Instructions to follow: From the listing below, copy only the lines from the line that contains "This is labelling" to the line that contains "Traced outlines of the orange", counting those two lines as part of the copy.

Dataset records:
# # #

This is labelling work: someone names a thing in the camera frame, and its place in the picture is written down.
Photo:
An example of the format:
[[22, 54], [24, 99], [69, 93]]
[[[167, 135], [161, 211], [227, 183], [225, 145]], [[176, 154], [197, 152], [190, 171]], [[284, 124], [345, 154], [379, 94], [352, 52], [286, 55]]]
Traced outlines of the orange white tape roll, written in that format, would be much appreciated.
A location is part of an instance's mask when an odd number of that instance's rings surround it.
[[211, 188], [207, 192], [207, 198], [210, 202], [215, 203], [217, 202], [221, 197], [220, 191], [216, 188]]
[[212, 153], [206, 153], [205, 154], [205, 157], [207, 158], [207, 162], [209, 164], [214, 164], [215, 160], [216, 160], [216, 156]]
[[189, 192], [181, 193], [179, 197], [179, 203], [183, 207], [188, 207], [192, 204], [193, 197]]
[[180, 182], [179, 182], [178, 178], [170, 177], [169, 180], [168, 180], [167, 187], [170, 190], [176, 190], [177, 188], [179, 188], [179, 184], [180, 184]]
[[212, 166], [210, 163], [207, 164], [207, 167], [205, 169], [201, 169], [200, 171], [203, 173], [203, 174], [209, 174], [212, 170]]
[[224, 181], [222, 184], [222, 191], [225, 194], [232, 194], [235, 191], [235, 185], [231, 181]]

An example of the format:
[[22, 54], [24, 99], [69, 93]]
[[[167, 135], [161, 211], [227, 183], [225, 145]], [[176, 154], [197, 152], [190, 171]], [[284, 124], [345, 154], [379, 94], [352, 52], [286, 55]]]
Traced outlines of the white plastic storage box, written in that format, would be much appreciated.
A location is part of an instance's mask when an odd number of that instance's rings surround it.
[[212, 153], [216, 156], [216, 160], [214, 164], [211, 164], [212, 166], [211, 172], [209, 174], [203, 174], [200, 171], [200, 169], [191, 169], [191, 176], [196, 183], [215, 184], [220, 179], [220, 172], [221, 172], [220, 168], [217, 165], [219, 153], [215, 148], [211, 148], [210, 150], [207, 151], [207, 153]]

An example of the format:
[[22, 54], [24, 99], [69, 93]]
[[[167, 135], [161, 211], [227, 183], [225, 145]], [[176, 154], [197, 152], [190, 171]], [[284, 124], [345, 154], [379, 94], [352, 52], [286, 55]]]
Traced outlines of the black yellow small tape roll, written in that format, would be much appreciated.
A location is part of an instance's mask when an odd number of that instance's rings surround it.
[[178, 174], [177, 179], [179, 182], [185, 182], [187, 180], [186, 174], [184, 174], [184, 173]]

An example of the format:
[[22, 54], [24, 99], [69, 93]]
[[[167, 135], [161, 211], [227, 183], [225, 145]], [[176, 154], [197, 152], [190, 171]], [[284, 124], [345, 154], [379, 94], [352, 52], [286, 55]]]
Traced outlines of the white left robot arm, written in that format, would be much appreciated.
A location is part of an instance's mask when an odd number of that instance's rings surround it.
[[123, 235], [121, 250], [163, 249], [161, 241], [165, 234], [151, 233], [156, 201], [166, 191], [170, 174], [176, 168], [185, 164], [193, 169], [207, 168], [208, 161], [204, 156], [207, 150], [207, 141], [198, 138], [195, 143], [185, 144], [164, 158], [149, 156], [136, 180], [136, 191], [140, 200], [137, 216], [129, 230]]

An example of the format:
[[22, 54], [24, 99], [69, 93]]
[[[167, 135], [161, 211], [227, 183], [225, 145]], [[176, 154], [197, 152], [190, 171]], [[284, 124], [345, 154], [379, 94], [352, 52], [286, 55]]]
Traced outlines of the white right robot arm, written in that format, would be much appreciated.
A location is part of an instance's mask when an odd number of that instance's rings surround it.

# # #

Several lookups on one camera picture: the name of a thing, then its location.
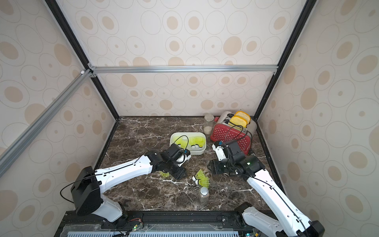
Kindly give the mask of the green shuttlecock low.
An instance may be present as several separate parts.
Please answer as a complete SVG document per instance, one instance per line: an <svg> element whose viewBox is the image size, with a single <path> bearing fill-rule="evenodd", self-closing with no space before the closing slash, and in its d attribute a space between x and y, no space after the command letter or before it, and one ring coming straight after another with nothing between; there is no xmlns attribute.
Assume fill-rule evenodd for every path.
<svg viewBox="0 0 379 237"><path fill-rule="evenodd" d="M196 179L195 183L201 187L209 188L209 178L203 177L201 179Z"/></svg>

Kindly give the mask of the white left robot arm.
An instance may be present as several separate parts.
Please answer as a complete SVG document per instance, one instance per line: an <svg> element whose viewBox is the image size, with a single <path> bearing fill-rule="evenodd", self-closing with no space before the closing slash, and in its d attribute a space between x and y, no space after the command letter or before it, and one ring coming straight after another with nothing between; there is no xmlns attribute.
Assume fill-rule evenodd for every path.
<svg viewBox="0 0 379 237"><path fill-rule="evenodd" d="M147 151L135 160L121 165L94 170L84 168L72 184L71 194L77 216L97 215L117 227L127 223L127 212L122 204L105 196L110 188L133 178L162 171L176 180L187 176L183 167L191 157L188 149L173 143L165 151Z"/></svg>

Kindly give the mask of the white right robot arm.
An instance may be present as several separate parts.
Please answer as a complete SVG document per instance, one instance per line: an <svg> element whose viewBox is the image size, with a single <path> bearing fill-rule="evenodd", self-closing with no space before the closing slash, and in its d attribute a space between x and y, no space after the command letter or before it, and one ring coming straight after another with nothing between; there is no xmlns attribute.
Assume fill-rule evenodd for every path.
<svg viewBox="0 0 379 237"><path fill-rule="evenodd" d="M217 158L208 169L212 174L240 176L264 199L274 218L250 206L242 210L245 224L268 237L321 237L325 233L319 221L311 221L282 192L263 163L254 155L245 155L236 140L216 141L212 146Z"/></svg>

# # #

Output for this task:
This is labelling work: someone names a thing in the camera frame, and its place in the picture is written down.
Photo:
An example of the format:
[[22, 54], [24, 99], [69, 93]]
[[[167, 135], [161, 211], [227, 183], [225, 145]], [[176, 154], [197, 152], [190, 171]], [[284, 124], [345, 154], [379, 94], [352, 52], [286, 55]]]
Traced outlines of the orange white tape roll, written in that format, would be much appreciated.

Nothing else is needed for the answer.